Luxury goods like this have a heft and beauty that's difficult to articulate — they're substantial-feeling, the fixtures are heavy, the clasps feel precision-engineered — but the price tags tucked in their nether-regions accomplish what words cannot. Knowing I wasn't going to buy a bag (ever) and knowing that the saleswomen were keenly aware of this (and work on commission), and knowing, on top of that, what my afternoon would consist of, I almost felt bad for touching them. But not really. They are, after all, bags.

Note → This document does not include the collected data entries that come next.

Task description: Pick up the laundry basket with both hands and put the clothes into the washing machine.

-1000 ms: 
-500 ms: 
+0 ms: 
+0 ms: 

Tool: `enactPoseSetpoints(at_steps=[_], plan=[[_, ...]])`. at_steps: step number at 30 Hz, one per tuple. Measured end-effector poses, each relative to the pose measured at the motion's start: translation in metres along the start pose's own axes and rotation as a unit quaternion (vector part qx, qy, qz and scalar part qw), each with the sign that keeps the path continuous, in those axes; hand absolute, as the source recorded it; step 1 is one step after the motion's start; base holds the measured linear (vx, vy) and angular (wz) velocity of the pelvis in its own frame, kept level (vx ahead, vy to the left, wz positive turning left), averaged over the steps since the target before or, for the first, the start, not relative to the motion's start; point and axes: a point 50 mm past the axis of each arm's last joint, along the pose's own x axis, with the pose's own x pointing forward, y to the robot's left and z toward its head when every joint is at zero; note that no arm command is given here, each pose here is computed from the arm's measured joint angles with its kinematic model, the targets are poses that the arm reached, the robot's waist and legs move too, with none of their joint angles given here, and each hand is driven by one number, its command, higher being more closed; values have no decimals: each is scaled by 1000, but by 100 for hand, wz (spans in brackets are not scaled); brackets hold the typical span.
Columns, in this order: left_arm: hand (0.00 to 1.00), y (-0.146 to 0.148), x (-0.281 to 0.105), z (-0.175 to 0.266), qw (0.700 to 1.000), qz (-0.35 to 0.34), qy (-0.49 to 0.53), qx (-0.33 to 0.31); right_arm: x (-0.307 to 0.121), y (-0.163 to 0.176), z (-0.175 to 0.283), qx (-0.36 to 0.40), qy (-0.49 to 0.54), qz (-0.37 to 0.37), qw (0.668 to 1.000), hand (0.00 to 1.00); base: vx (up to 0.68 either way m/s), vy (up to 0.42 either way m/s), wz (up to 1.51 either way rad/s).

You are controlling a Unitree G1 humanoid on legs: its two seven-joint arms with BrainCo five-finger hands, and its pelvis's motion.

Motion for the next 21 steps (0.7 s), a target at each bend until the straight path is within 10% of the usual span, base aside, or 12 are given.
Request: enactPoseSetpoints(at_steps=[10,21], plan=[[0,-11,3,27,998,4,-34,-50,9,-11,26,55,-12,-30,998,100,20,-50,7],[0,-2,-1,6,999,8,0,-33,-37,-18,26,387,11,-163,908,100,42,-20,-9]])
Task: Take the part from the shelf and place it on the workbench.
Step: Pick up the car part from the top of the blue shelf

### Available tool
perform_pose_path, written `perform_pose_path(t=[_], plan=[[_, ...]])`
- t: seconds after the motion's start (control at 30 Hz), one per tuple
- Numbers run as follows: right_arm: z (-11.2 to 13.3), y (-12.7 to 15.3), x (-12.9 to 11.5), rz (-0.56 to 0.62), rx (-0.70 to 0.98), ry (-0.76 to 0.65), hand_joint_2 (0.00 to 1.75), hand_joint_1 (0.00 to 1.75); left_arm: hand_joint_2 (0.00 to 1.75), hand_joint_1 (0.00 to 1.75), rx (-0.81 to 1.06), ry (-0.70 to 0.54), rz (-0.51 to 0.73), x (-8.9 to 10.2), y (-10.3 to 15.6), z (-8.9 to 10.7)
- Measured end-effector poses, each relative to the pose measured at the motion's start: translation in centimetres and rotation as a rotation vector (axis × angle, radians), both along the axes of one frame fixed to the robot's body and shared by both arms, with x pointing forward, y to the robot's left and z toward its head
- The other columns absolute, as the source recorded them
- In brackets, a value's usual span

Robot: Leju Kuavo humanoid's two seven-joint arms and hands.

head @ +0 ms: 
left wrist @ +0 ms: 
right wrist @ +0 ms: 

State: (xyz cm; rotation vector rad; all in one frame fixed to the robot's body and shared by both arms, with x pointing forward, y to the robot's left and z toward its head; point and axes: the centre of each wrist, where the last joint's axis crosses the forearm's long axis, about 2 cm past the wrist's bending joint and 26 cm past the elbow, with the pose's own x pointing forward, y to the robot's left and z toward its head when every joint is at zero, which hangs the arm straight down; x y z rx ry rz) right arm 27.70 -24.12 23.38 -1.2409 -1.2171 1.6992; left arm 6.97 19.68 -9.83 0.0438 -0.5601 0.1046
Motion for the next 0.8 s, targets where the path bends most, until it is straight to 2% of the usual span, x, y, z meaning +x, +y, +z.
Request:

It's difficult to advance the argument that counterfeiting luxury goods is O.K., or even good for luxury brands — though it has been done — but it's easy to sympathize with people on either end of the business. The guy who sold us the fake Celine in his downtown hidy-hole explained that his girlfriend kept hassling him to buy her a real one. She wouldn't settle for the knock-off, he told us, but a real Celine is far too expensive. He lamented the fickleness of fashion — who knows what she'll want a few months from now? It was hard to tell if he was just making small talk or delivering an apology for his line of work disguised as small talk. He wanted $75, but I talked him down to $50.

These back rooms are increasingly rare, according to a Crime Scene column published in July 2011, but they do provide at least some parallels to the Bergdorf experience, insofar as both of them are indoors. Indoors, the salespeople are friendlier and the prices are fairer than what you encounter on the street, which is where most of the knock-off sales have apparently moved.

These streetside sellers manage to combine the ease of ordering at a Vietnamese restaurant with the charms of buying a ticket on the Chinatown bus to Philly, with all the paranoid complexity of a West Baltimore hand-to-hand. Once you're led to a seller (often by the men selling perfume in the front of the shops), you'll be presented with a laminated picture menu of counterfeit bags: Gucci, Prada, Louis Vuitton, each with a little number scrawled next to it. Once you've made your selections, your seller will make a phone call, and some minutes later another person will come by and drop off a bag full of bags, and, with a drug runner's finesse, keep moving. (Apparently these come from nearby stash houses.) These streetside dealers use the harried nature of the deal to their advantage by starting with obscenely high prices, but they'll come down if you're persistent.

In Chinatown, there exists a third way of selling fake bags, one that doesn't require false doors or stash houses. While some stores just sell fakes out in the open, we encountered a couple shops that have nonbranded knock-offs that hide in plain sight. It's made clear that if you buy, it will become something more impressive, either by the substitution of a designer's label for a generic one, or by attaching a label where none was before. We picked out two totes in a shop on Hester Street, one white, one black, both "like Prada." After a trip to a nearby ATM, we returned to find them adorned with Prada labels. The label on the white purse was attached in the strangest possible location on the bag: below the flap, too far from the bag's edge and too close to the center, and slightly crooked. I suppose it's just as well. The bag most closely resembles a Fendi, anyway — Prada makes nothing like it.

My friend said the most chic bag she saw on Canal Street was the iconic "I Love NY" tote bag, incidentally one of the few officially licensed bags we encountered. I'm more partial to the Fendi/Prada, though, for its brash Chinatown honesty. Quite literally, we bought it for the logo. It didn't matter which one.